_What you should do_.
Could you retype every entry below exactly as written?

***

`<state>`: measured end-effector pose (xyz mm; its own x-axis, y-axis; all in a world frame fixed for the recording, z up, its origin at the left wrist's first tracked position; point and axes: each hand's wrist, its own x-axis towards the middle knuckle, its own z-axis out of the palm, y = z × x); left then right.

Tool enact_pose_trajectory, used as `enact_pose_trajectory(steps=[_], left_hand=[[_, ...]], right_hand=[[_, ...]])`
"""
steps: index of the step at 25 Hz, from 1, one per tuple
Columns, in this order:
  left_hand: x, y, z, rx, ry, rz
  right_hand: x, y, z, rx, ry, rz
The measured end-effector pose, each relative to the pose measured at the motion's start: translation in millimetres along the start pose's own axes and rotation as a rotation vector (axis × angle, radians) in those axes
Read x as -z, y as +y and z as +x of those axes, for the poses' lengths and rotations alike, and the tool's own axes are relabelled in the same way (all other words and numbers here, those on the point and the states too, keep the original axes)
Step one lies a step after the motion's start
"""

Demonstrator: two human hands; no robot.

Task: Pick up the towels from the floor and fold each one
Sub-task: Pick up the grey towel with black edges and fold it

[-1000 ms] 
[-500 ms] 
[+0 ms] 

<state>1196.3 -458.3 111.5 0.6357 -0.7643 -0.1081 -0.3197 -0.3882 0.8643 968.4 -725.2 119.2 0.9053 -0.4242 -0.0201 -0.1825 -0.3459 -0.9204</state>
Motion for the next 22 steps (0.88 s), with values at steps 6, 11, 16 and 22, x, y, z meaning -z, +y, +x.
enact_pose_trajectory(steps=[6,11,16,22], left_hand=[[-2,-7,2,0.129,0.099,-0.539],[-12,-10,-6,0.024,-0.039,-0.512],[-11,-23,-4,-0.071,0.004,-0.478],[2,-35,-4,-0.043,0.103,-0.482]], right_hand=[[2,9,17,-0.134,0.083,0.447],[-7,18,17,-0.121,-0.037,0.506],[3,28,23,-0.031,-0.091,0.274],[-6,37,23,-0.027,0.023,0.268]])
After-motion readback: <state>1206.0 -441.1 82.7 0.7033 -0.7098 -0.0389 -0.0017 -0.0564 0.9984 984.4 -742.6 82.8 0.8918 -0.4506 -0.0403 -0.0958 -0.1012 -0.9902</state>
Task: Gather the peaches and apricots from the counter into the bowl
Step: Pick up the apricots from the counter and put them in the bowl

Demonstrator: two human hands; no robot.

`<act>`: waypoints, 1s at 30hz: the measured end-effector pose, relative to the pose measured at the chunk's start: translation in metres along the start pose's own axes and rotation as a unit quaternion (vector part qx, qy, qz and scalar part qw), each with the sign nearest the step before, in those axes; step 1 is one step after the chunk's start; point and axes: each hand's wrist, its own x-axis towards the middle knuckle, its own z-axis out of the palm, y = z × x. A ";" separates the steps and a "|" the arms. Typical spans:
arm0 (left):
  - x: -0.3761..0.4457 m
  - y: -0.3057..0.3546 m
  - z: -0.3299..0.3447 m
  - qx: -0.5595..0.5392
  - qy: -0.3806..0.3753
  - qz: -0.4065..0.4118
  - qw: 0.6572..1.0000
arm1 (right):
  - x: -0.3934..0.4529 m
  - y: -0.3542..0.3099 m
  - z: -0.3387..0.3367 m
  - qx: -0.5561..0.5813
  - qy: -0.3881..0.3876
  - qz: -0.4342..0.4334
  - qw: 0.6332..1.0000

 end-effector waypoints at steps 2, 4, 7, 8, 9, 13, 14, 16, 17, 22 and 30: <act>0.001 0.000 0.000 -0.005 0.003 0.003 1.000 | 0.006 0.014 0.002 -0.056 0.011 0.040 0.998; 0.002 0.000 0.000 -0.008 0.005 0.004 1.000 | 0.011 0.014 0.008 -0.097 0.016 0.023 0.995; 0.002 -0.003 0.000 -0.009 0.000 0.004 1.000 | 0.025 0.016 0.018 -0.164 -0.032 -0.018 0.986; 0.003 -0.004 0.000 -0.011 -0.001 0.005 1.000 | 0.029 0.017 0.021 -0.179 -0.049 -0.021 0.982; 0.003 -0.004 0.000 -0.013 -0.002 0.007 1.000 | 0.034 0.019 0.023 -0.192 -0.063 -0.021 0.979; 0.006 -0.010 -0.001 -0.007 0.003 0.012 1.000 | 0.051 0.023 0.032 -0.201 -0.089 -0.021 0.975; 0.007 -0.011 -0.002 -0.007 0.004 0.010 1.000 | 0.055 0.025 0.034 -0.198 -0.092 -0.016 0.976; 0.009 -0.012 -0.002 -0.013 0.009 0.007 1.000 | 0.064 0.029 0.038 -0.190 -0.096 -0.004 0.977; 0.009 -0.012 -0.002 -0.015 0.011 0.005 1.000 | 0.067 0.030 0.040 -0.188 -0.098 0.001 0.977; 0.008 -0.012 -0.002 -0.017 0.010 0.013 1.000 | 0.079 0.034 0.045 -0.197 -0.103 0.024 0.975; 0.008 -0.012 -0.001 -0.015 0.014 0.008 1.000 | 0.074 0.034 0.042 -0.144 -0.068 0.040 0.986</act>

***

_Reply to the task_.
`<state>`: measured end-effector pose (xyz mm; its own x-axis, y-axis; all in a world frame fixed for the recording, z up, its origin at the left wrist's first tracked position; point and axes: each hand's wrist, its own x-axis towards the middle knuckle, its own z-axis out of the palm, y = z × x); left then right.

Tool enact_pose_trajectory, used as `enact_pose_trajectory(steps=[_], left_hand=[[_, ...]], right_hand=[[_, ...]])`
"""
steps: index of the step at 25 Hz, from 1, one per tuple
Columns, in this order:
  left_hand: x, y, z, rx, ry, rz
  right_hand: x, y, z, rx, ry, rz
The measured end-effector pose, each relative to the pose measured at the motion's start: translation in millimetres along the start pose's own axes and rotation as a rotation vector (axis × angle, radians) in those axes
Read x as -z, y as +y and z as +x of those axes, for the poses' lengths and rotations alike, and the tool's own axes are relabelled in the same way (all other words and numbers here, those on the point and the states too, keep the original axes)
Step one lies a step after the motion's start
"""

Demonstrator: two human hands; no robot.

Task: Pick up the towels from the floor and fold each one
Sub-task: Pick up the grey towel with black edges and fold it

[-1000 ms] 
[-500 ms] 
[+0 ms] 

<state>1196.3 -458.3 111.5 0.6357 -0.7643 -0.1081 -0.3197 -0.3882 0.8643 968.4 -725.2 119.2 0.9053 -0.4242 -0.0201 -0.1825 -0.3459 -0.9204</state>
Motion for the next 22 steps (0.88 s), with values at steps 6, 11, 16 and 22, x, y, z meaning -z, +y, +x.
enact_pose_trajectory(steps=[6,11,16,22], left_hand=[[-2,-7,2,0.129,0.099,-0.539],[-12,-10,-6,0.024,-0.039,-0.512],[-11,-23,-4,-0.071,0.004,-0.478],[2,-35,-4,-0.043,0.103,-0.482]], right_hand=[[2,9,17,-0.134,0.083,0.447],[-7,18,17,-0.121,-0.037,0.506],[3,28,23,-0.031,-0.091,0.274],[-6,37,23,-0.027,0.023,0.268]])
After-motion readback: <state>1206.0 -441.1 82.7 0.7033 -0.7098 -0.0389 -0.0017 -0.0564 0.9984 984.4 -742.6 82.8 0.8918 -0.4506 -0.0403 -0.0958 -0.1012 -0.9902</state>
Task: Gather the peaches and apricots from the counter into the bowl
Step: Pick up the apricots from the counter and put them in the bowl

Demonstrator: two human hands; no robot.

`<act>`: waypoints, 1s at 30hz: the measured end-effector pose, relative to the pose measured at the chunk's start: translation in metres along the start pose's own axes and rotation as a unit quaternion (vector part qx, qy, qz and scalar part qw), each with the sign nearest the step before, in those axes; step 1 is one step after the chunk's start; point and axes: each hand's wrist, its own x-axis towards the middle knuckle, its own z-axis out of the palm, y = z × x. A ";" separates the steps and a "|" the arms. Typical spans:
arm0 (left):
  - x: -0.3761..0.4457 m
  - y: -0.3057..0.3546 m
  - z: -0.3299..0.3447 m
  - qx: -0.5595..0.5392
  - qy: -0.3806..0.3753
  - qz: -0.4065..0.4118
  - qw: 0.6572..1.0000
arm1 (right):
  - x: -0.3934..0.4529 m
  - y: -0.3542..0.3099 m
  - z: -0.3387..0.3367 m
  - qx: -0.5561..0.5813
  - qy: -0.3881..0.3876
  - qz: -0.4342..0.4334
  - qw: 0.6332..1.0000

 end-effector waypoints at steps 2, 4, 7, 8, 9, 13, 14, 16, 17, 22 and 30: <act>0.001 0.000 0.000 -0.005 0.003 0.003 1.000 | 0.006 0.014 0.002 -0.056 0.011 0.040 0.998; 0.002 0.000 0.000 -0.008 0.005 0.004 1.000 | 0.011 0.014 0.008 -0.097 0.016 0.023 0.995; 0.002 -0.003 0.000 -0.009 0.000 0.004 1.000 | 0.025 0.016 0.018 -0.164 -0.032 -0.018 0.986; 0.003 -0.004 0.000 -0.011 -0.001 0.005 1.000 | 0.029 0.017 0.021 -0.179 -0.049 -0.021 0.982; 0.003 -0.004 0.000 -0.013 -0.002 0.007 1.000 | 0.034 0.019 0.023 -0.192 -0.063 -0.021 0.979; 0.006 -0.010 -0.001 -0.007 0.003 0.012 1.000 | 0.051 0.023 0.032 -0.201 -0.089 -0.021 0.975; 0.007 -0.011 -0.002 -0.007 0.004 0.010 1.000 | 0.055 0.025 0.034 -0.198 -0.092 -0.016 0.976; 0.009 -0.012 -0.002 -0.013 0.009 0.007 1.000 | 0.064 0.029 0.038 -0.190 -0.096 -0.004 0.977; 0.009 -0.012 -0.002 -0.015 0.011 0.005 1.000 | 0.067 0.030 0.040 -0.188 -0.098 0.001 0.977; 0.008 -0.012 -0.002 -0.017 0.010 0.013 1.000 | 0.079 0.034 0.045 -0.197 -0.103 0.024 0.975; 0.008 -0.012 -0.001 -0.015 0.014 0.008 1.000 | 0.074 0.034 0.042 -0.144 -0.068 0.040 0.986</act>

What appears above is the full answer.